#### Task instructions
Setting pictures aside, output exactly the lines from the start of the records to the line with "Where can the top", that line included.

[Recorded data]
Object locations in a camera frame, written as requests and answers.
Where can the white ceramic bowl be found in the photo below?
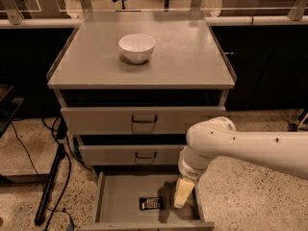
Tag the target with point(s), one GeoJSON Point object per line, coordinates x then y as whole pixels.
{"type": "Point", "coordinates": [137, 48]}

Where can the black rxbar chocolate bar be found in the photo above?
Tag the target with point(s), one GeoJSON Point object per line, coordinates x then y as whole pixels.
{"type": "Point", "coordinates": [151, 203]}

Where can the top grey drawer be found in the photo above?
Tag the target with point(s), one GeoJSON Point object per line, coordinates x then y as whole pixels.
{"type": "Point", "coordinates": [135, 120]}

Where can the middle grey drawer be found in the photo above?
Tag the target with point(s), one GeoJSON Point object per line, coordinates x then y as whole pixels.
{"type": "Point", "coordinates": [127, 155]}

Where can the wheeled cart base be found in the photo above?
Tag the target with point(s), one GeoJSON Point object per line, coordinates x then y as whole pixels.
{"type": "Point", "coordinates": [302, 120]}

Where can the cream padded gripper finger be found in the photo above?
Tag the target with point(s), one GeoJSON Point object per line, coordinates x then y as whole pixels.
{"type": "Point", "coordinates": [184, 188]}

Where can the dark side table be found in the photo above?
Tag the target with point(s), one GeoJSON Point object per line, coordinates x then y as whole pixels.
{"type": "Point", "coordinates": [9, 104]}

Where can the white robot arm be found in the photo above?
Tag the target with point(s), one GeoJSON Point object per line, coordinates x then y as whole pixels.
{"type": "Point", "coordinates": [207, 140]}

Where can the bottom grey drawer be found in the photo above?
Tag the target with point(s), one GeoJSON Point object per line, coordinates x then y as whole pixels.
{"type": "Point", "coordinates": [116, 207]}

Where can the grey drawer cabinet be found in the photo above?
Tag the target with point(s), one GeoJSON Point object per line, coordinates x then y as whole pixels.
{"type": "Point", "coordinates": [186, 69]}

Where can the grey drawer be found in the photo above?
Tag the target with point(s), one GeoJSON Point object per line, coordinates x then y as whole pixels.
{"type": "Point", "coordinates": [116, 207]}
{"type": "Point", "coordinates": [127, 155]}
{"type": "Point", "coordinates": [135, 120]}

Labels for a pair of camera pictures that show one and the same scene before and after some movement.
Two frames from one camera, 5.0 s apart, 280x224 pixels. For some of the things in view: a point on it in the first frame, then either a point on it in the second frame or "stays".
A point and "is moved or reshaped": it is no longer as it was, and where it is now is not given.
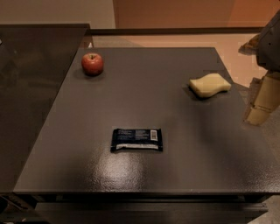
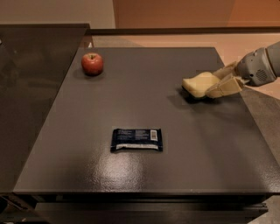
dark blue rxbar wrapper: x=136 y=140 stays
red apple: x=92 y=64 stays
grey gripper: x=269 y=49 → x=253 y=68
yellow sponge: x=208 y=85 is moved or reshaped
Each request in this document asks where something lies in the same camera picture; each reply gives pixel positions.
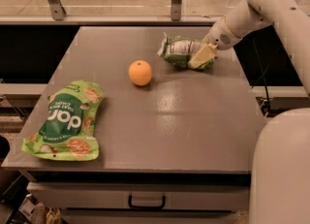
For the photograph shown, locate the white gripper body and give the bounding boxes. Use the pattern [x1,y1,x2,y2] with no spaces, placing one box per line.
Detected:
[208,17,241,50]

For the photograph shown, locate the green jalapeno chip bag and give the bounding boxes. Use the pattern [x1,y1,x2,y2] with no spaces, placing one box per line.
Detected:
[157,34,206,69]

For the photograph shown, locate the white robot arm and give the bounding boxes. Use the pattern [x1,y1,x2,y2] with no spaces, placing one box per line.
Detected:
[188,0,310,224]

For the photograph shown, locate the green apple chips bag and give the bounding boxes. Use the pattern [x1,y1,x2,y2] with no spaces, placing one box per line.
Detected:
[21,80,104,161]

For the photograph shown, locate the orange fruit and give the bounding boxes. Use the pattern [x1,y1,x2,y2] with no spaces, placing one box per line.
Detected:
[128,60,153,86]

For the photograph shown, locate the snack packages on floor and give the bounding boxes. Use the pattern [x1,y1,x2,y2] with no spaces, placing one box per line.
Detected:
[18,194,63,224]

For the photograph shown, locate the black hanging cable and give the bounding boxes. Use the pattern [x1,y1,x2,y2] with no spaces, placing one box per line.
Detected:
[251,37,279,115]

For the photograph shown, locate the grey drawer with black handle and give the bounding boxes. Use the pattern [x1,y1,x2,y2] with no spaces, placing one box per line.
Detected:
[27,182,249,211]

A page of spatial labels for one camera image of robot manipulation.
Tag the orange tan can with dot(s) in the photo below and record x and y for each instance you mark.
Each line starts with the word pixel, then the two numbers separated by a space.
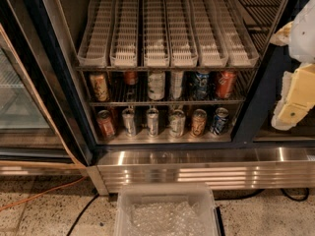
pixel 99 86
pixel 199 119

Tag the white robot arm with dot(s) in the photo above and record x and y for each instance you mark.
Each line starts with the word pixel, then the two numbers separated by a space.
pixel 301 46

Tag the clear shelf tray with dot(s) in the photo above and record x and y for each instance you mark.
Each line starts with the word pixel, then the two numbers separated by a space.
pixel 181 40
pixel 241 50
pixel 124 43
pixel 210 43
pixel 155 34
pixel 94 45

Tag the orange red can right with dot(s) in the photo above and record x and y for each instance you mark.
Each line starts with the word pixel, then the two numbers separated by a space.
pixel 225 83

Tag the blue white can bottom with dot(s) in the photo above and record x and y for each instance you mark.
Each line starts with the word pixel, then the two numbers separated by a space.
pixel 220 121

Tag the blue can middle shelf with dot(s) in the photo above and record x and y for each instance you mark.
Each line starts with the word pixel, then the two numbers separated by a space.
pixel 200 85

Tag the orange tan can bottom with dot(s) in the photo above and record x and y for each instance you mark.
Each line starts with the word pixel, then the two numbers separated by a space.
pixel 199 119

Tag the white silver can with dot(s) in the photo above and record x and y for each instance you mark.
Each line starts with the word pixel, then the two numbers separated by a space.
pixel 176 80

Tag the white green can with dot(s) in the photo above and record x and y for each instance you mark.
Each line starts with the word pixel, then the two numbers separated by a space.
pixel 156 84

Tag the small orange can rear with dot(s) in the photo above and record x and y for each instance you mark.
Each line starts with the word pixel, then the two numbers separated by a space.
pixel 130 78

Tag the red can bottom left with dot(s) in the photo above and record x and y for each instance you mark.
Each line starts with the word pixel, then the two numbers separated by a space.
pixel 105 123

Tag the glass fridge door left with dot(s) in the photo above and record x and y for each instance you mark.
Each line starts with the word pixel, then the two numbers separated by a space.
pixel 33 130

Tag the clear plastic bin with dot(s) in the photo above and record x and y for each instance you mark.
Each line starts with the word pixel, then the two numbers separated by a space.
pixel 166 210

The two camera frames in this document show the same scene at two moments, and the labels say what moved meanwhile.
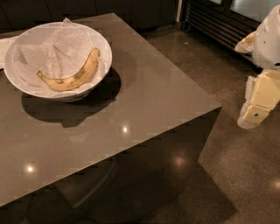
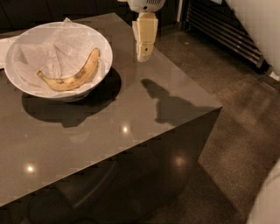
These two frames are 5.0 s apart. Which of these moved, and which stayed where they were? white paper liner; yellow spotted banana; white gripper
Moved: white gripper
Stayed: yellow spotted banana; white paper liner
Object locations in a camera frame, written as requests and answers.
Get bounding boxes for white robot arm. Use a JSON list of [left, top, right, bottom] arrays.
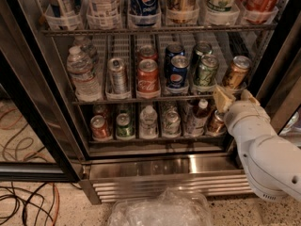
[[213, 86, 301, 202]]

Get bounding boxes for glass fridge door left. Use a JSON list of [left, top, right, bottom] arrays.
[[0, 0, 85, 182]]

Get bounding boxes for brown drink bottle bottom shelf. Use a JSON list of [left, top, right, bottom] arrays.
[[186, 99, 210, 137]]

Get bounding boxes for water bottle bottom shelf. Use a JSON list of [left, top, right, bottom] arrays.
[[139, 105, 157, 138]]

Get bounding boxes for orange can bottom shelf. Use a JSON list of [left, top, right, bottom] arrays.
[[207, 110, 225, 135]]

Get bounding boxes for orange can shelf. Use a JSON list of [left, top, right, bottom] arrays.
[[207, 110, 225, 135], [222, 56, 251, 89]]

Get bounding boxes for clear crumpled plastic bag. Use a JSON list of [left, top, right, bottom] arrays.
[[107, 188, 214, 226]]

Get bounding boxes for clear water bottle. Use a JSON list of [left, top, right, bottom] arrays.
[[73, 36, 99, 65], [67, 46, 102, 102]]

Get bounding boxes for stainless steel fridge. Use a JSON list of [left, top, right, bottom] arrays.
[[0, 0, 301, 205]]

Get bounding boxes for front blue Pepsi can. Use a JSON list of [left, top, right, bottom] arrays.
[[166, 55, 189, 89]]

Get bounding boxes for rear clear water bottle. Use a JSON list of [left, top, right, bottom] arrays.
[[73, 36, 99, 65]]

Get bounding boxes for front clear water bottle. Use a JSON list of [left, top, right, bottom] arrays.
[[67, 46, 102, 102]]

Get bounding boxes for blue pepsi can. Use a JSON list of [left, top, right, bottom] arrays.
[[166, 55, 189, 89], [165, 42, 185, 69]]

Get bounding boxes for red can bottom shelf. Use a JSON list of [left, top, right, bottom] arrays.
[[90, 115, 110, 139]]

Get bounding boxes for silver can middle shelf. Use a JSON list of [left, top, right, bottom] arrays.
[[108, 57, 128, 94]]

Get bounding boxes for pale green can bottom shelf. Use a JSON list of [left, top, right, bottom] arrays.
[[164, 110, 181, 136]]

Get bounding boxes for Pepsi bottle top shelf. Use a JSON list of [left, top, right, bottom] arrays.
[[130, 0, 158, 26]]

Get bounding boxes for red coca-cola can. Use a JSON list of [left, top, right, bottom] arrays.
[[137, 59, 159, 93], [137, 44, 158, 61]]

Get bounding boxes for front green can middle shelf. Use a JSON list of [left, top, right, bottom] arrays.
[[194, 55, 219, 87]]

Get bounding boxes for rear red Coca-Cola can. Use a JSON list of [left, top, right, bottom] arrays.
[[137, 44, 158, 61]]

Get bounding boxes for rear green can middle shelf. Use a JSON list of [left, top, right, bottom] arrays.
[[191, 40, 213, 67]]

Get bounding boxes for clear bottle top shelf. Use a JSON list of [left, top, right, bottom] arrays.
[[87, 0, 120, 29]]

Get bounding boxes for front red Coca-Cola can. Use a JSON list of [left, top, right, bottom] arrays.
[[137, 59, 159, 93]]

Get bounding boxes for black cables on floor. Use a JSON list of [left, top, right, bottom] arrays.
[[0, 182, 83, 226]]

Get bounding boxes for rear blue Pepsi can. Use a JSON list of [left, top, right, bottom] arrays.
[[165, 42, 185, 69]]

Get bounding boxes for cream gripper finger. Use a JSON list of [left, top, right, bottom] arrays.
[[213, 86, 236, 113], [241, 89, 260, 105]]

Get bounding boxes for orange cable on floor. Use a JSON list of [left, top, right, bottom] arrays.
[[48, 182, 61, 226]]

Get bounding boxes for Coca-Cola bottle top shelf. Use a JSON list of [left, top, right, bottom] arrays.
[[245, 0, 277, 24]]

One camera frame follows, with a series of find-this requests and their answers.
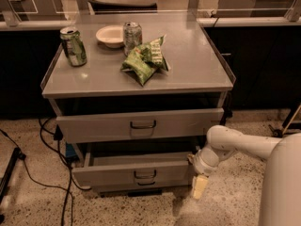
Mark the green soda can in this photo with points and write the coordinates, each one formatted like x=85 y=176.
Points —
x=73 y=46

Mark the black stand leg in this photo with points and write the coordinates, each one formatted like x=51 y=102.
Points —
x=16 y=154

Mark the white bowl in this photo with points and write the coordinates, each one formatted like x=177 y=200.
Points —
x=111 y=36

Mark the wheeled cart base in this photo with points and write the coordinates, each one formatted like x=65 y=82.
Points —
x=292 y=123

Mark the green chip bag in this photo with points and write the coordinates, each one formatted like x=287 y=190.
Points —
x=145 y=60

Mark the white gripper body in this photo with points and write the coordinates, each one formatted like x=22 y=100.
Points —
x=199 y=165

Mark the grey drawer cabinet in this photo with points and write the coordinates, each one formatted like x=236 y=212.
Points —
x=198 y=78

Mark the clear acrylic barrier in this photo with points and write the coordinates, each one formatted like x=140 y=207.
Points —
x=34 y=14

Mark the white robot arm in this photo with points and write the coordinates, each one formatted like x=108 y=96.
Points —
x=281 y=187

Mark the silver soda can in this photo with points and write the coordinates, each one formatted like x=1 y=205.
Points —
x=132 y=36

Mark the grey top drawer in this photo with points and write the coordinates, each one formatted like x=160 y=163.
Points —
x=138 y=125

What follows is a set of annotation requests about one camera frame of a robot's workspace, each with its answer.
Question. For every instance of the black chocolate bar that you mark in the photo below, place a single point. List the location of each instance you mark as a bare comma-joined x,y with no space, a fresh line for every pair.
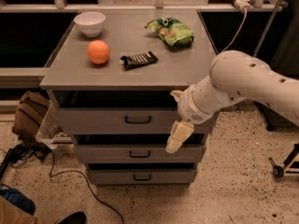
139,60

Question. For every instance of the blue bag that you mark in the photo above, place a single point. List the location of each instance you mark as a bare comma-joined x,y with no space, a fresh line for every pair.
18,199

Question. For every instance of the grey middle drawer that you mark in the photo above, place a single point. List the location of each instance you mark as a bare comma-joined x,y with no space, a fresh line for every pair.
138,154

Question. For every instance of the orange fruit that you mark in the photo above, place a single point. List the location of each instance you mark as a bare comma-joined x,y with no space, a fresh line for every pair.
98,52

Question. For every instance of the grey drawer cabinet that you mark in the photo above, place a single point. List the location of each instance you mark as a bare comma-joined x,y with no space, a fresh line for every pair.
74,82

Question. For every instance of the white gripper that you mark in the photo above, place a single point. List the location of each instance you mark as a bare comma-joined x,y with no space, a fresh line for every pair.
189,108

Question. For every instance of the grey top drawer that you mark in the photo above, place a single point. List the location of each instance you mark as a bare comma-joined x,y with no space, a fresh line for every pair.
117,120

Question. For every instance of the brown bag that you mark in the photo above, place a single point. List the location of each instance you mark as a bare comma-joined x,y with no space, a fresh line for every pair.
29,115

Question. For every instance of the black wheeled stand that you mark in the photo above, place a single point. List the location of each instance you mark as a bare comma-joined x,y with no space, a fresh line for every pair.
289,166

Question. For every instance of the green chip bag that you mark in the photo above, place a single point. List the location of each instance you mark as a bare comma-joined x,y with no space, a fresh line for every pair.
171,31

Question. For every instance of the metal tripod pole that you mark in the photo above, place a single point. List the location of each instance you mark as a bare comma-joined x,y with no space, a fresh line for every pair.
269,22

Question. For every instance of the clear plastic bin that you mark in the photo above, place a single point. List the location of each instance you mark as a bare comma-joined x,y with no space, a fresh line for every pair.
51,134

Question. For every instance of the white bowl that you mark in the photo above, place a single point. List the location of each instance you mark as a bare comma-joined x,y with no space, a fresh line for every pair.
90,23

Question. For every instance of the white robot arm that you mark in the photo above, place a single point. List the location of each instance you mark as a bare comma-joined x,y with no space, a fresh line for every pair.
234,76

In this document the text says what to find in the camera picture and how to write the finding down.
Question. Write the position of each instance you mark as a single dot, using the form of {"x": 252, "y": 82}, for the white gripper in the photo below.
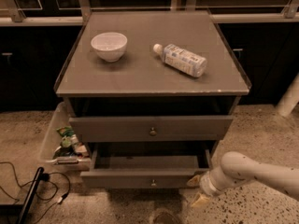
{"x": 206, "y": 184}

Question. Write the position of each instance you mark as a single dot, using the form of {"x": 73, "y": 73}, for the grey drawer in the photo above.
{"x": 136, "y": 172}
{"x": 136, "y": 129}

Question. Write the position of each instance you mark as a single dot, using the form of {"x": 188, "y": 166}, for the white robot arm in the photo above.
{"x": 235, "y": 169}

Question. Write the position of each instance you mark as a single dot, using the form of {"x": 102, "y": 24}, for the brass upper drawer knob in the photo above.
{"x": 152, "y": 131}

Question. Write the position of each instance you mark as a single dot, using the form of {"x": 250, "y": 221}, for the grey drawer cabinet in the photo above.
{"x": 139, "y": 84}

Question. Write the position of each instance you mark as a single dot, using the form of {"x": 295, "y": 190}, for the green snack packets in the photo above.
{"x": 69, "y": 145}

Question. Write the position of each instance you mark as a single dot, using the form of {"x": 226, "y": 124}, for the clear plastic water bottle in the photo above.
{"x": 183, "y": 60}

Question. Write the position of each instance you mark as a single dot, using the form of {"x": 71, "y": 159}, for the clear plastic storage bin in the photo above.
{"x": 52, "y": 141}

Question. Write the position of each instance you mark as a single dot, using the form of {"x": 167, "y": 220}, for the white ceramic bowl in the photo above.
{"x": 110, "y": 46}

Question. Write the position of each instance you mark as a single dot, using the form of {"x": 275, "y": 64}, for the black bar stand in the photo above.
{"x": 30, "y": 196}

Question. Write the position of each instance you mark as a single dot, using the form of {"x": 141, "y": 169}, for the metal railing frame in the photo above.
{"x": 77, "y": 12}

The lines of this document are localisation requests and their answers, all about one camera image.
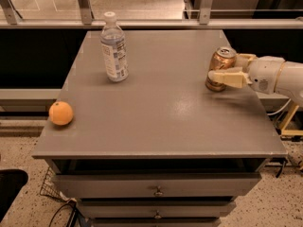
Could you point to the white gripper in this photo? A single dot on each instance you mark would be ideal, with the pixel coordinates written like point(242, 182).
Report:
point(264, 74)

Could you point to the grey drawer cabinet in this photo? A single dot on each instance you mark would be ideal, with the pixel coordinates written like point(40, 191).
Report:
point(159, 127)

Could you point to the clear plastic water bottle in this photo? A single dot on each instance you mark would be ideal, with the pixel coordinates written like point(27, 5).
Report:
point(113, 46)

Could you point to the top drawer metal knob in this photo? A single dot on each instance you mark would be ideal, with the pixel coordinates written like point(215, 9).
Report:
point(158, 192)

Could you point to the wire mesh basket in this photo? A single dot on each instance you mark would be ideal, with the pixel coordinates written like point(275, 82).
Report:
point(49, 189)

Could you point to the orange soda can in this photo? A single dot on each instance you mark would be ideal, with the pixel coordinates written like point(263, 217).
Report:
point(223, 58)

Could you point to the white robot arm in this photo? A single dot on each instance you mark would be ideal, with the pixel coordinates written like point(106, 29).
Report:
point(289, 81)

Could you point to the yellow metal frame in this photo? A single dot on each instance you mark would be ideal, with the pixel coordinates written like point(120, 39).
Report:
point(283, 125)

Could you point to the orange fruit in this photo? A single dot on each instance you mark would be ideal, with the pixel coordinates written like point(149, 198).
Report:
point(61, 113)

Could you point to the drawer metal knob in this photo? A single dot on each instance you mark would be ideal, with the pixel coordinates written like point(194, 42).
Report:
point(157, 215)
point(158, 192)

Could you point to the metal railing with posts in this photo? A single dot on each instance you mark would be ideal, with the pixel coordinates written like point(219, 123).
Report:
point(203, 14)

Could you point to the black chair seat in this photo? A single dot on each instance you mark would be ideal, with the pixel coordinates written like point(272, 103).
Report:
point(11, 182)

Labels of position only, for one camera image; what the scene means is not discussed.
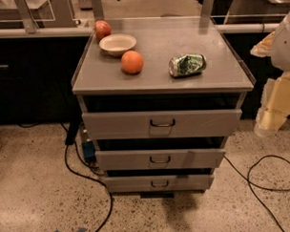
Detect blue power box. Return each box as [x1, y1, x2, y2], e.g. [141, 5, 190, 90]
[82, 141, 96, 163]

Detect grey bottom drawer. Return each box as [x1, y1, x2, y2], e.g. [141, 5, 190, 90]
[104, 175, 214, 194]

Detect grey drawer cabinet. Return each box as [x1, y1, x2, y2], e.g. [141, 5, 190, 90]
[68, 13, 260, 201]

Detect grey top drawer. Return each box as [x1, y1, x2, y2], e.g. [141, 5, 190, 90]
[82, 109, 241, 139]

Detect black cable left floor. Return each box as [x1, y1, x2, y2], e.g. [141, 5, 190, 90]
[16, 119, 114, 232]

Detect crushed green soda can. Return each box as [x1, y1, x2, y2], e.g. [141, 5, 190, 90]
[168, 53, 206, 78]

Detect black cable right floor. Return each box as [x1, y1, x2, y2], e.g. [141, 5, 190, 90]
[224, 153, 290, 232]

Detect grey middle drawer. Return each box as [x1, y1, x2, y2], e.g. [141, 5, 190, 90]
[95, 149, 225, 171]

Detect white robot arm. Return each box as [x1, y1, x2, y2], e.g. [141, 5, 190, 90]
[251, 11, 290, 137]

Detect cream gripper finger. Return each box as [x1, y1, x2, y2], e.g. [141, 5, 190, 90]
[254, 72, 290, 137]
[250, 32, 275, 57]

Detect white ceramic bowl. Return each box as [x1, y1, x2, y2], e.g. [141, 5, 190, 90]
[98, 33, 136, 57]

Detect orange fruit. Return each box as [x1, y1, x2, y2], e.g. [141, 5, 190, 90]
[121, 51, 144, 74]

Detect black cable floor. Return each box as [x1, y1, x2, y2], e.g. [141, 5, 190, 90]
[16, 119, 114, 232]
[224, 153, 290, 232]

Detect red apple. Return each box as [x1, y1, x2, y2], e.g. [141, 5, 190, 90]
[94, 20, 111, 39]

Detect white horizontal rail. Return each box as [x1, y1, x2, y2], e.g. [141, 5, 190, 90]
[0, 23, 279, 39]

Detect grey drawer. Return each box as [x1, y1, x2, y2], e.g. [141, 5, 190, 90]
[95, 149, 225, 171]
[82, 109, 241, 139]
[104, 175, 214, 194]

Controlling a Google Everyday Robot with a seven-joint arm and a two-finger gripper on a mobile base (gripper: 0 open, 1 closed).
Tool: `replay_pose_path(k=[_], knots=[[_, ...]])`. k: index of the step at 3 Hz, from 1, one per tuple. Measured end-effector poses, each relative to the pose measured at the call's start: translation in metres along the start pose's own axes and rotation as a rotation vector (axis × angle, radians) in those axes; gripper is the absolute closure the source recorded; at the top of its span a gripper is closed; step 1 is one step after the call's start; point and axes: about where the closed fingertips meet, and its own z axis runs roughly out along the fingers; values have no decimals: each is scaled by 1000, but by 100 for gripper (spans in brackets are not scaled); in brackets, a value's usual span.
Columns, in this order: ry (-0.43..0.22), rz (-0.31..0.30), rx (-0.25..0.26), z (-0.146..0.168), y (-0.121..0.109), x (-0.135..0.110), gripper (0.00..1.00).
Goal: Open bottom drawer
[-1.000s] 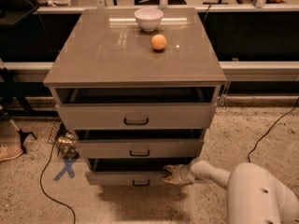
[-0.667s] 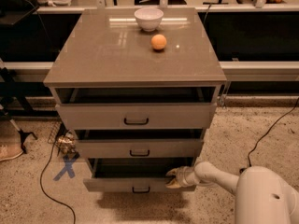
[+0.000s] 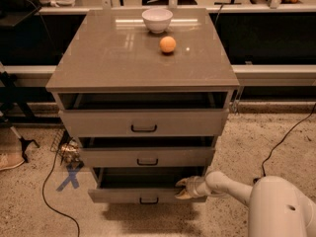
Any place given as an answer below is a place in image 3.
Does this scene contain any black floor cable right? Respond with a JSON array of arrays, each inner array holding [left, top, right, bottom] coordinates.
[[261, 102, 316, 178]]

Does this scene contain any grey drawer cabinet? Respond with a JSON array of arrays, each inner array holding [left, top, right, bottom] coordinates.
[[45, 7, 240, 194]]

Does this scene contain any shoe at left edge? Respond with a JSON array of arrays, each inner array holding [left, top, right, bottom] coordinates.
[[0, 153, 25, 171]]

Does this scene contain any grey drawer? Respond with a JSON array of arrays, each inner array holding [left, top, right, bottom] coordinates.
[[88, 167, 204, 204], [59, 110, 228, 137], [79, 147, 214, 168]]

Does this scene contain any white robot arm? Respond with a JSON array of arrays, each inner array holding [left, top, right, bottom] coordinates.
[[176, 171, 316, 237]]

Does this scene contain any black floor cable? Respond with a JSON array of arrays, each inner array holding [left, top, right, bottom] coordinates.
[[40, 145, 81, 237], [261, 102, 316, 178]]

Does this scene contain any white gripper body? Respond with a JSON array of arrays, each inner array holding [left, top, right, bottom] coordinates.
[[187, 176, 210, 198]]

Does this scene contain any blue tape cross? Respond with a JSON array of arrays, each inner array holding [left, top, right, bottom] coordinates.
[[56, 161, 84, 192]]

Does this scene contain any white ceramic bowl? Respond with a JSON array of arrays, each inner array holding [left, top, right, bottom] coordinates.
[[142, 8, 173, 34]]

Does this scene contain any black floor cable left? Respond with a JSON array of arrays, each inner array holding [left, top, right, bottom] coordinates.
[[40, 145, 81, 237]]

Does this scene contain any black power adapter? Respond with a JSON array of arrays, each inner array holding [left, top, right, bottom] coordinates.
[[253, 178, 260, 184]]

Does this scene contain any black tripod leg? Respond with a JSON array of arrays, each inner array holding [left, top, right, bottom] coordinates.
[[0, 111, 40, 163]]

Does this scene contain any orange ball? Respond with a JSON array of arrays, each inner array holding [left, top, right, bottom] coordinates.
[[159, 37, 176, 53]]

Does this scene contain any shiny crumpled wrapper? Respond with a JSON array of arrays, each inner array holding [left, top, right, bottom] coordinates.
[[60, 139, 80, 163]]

#### Task response
Object locations in a camera frame, written as requests and answers.
Where can the white ceramic bowl be found in the photo below?
Tag the target with point(s), one GeoJSON Point object per line, coordinates x then y as whole pixels.
{"type": "Point", "coordinates": [137, 48]}

Where can the black rxbar chocolate bar be found in the photo above?
Tag the target with point(s), one GeoJSON Point object per line, coordinates x then y as whole pixels.
{"type": "Point", "coordinates": [151, 203]}

Where can the top grey drawer be found in the photo above?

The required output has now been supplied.